REQUIRED WORK - Check every line of the material below for the string "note". State how many lines have it.

DATA UNDER STUDY -
• • • • •

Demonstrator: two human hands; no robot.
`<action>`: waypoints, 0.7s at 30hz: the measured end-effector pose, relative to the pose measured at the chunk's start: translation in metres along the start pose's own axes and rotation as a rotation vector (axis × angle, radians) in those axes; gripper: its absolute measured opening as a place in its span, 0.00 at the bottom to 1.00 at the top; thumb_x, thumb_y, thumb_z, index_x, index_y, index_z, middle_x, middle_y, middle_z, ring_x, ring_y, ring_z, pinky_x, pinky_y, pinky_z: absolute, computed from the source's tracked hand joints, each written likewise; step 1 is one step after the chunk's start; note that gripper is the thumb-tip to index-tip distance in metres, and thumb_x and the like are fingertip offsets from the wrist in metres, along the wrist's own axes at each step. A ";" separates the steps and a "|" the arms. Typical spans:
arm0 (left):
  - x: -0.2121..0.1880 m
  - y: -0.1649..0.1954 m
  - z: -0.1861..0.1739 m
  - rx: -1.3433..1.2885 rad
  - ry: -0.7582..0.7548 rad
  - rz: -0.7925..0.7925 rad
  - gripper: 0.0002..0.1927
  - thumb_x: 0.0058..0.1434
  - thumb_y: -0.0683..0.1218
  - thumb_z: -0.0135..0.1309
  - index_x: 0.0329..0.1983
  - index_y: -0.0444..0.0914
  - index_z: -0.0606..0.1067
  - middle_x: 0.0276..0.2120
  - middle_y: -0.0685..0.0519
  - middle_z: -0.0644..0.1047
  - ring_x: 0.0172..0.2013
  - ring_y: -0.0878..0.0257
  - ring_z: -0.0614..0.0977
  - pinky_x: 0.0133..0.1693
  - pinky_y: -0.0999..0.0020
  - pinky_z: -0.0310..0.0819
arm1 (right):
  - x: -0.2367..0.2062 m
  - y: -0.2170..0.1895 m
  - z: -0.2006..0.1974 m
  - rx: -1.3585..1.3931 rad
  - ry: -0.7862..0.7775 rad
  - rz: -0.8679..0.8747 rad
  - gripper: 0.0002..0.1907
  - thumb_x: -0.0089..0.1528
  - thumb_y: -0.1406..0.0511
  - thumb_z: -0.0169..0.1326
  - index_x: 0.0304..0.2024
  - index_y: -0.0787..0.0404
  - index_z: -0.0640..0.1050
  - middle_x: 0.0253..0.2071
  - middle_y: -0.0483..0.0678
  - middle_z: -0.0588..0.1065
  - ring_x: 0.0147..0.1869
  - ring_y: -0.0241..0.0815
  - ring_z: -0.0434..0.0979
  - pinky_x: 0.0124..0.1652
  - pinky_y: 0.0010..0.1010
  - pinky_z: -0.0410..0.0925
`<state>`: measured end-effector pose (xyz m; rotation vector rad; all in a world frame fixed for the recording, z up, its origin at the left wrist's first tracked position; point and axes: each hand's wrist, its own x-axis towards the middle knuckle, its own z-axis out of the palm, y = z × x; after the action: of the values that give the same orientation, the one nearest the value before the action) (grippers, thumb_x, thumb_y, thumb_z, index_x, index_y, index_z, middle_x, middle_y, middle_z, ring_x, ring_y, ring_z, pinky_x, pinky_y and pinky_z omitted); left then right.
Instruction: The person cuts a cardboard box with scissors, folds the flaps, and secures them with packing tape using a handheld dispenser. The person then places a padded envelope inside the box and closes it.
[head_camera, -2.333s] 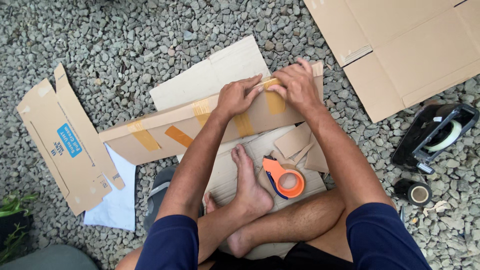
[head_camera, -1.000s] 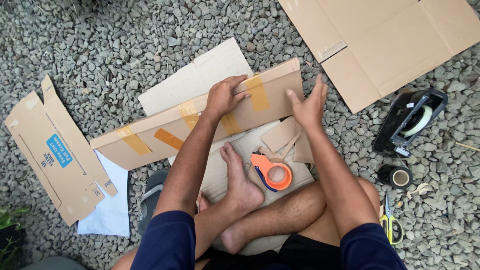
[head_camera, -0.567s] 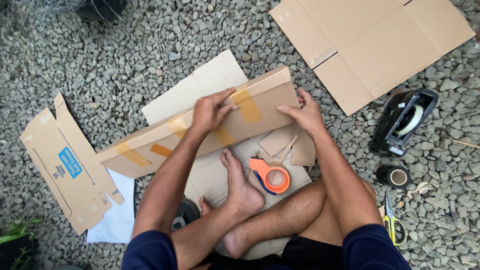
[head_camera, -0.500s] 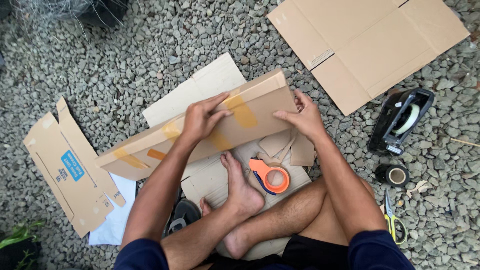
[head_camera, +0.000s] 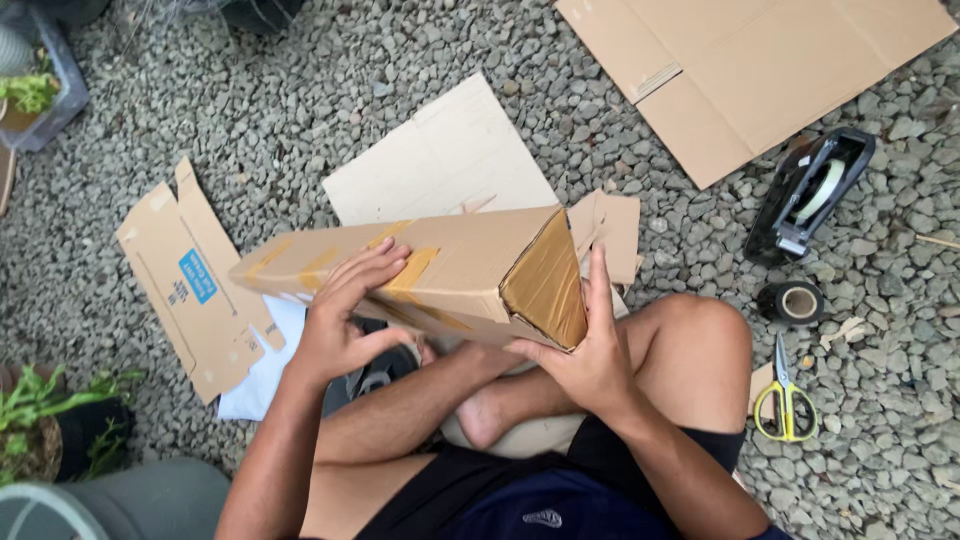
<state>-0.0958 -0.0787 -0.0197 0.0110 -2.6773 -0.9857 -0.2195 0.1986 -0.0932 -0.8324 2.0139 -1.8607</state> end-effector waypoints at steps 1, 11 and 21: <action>-0.001 0.005 0.000 0.030 0.003 0.009 0.33 0.53 0.53 0.68 0.60 0.36 0.74 0.62 0.44 0.76 0.68 0.47 0.73 0.68 0.50 0.64 | -0.006 -0.004 -0.001 -0.029 -0.012 -0.010 0.64 0.51 0.61 0.74 0.76 0.72 0.45 0.65 0.62 0.72 0.66 0.52 0.77 0.60 0.38 0.71; -0.011 0.042 0.045 0.077 0.038 0.208 0.29 0.61 0.61 0.58 0.60 0.41 0.78 0.61 0.49 0.78 0.66 0.52 0.77 0.67 0.53 0.71 | -0.045 -0.010 0.008 -0.205 0.035 -0.194 0.65 0.49 0.61 0.75 0.75 0.75 0.46 0.70 0.71 0.63 0.72 0.64 0.68 0.64 0.44 0.67; -0.026 0.052 0.052 0.114 0.095 0.197 0.26 0.61 0.57 0.62 0.58 0.40 0.79 0.59 0.48 0.79 0.64 0.51 0.78 0.66 0.52 0.71 | -0.046 -0.002 0.005 -0.250 0.033 -0.237 0.58 0.63 0.46 0.61 0.77 0.75 0.47 0.71 0.72 0.63 0.74 0.66 0.69 0.68 0.45 0.67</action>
<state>-0.0800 -0.0028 -0.0310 -0.1738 -2.5845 -0.7533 -0.1796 0.2211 -0.1000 -1.1594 2.2874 -1.7700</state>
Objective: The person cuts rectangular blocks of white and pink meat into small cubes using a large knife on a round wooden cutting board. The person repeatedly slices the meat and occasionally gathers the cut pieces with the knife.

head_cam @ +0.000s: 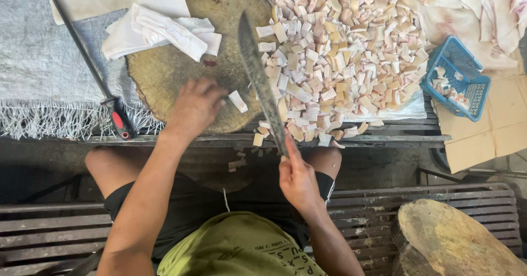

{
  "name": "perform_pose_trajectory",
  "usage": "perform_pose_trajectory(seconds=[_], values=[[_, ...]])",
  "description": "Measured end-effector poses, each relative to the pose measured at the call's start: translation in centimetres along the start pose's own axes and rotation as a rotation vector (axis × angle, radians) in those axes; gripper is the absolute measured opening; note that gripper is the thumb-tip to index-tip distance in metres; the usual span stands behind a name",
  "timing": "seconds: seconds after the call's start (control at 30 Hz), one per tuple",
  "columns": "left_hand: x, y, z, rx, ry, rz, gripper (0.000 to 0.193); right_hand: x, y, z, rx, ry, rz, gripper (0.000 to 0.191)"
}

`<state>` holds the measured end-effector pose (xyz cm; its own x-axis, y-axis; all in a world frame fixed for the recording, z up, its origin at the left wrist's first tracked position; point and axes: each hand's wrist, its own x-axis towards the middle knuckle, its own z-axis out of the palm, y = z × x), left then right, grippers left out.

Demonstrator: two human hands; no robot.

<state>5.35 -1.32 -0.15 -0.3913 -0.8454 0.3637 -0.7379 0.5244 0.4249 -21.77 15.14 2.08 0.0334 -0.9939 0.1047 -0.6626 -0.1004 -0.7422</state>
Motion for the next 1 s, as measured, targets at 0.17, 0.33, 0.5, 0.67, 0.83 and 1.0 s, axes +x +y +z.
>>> perform_pose_trajectory(seconds=[0.17, 0.33, 0.5, 0.67, 0.83, 1.0], values=[[1.3, -3.3, -0.9, 0.064, 0.227, -0.255, 0.034, -0.7, -0.8, -1.7, -0.068, -0.084, 0.091, 0.062], [4.1, -6.3, -0.6, 0.323, 0.184, -0.184, 0.061, 2.2, 0.6, -1.9, -0.203, -0.076, -0.241, 0.061], [8.6, -8.7, -2.3, 0.547, -0.084, -0.104, 0.055, 6.1, 2.1, -2.4, -0.620, -0.111, 0.317, 0.059], [10.7, -8.8, -4.9, 0.495, -0.320, -0.093, 0.050, 7.9, 4.2, -2.2, -0.375, 0.034, 0.047, 0.060], [6.7, -4.0, -5.3, -0.011, -0.294, -0.275, 0.037, 7.0, 6.1, -1.1, -0.074, 0.046, 0.096, 0.057], [2.7, 3.0, -1.2, -0.143, -0.267, -0.279, 0.044, 4.8, 5.1, -0.1, 0.105, 0.030, 0.278, 0.060]])
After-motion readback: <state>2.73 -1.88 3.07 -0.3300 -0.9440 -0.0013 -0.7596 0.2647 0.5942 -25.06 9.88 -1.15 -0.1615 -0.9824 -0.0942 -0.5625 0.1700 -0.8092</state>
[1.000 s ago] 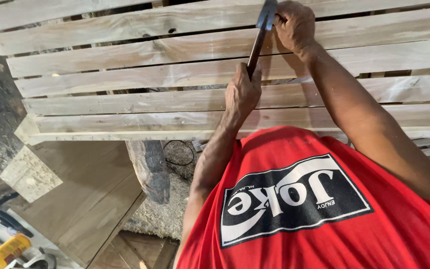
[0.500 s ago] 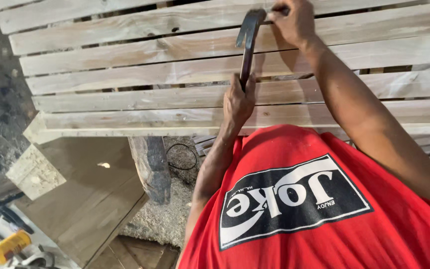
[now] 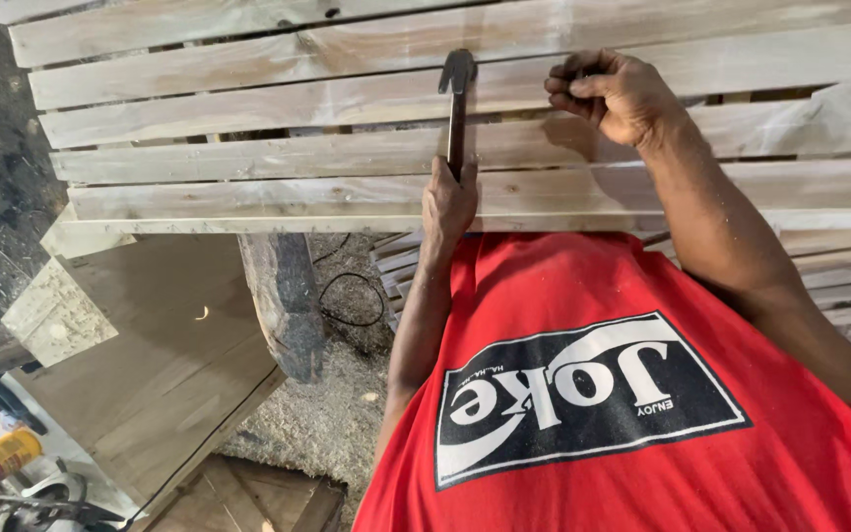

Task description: The person hammers nails into a large slatted wooden panel laid across supports, driving nails along the slats with a claw hammer. They take nails from a small container, hammer them in one at a time, and at the end pick up a wood block from the ground.

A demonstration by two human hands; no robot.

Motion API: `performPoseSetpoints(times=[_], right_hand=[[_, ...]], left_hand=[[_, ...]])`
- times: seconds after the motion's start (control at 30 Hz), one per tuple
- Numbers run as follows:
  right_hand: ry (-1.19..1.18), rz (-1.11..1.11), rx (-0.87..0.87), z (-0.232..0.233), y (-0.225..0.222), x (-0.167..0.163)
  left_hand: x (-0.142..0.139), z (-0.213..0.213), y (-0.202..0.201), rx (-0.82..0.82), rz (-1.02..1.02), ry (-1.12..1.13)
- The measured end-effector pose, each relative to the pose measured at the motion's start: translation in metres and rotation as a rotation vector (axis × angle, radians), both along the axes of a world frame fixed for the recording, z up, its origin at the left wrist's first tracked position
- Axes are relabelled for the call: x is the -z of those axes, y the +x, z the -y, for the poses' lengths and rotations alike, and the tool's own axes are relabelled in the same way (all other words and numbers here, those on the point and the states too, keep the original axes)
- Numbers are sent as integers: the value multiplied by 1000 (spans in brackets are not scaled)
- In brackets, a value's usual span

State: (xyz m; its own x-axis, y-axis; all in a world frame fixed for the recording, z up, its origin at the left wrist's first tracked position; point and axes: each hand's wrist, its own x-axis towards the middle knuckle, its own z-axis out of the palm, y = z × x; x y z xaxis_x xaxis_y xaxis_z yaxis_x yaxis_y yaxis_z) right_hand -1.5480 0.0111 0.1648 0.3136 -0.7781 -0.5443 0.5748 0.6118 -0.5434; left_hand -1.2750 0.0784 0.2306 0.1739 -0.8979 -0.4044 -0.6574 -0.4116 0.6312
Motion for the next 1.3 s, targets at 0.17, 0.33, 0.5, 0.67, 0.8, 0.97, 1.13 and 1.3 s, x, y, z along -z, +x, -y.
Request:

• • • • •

EXERCISE SOLUTION - 2